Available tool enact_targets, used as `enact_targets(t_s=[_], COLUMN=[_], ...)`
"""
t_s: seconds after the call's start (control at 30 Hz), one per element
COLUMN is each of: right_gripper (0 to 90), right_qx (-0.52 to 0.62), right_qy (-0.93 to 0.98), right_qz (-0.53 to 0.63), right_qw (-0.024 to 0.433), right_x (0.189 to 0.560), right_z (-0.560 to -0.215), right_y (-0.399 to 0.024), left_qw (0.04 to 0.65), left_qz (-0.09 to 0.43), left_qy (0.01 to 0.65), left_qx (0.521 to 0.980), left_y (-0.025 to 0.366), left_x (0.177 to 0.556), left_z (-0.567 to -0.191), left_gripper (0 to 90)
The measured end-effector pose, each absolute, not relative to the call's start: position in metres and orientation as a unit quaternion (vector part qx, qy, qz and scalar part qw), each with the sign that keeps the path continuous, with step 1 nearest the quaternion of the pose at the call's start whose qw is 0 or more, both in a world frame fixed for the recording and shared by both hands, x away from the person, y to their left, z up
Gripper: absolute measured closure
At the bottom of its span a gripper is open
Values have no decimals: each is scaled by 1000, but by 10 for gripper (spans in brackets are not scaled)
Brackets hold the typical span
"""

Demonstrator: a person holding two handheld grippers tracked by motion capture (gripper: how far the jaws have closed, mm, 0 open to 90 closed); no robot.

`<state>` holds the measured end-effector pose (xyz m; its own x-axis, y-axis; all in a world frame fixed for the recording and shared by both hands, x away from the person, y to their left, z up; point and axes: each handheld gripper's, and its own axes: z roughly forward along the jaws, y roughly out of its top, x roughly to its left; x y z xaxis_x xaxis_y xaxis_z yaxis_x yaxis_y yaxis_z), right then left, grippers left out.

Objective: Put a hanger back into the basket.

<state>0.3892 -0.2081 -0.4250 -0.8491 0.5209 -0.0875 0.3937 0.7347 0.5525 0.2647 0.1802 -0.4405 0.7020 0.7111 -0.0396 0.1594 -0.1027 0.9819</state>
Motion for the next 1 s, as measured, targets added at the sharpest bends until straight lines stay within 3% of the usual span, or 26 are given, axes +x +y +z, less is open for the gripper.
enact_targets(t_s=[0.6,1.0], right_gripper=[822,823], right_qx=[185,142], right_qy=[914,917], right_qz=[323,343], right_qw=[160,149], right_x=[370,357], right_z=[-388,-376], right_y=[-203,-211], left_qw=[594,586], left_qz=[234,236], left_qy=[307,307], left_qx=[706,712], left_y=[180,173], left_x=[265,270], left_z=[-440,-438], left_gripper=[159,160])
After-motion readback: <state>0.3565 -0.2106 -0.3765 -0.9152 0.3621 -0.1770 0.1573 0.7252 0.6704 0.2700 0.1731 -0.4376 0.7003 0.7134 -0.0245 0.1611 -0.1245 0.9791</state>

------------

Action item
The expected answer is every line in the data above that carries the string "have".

Worked solution
Values have no decimals: each is scaled by 1000, but by 10 for gripper (spans in brackets are not scaled)
Demonstrator: a person holding two handheld grippers tracked by motion capture (gripper: how far the jaws have closed, mm, 0 open to 90 closed); no robot.

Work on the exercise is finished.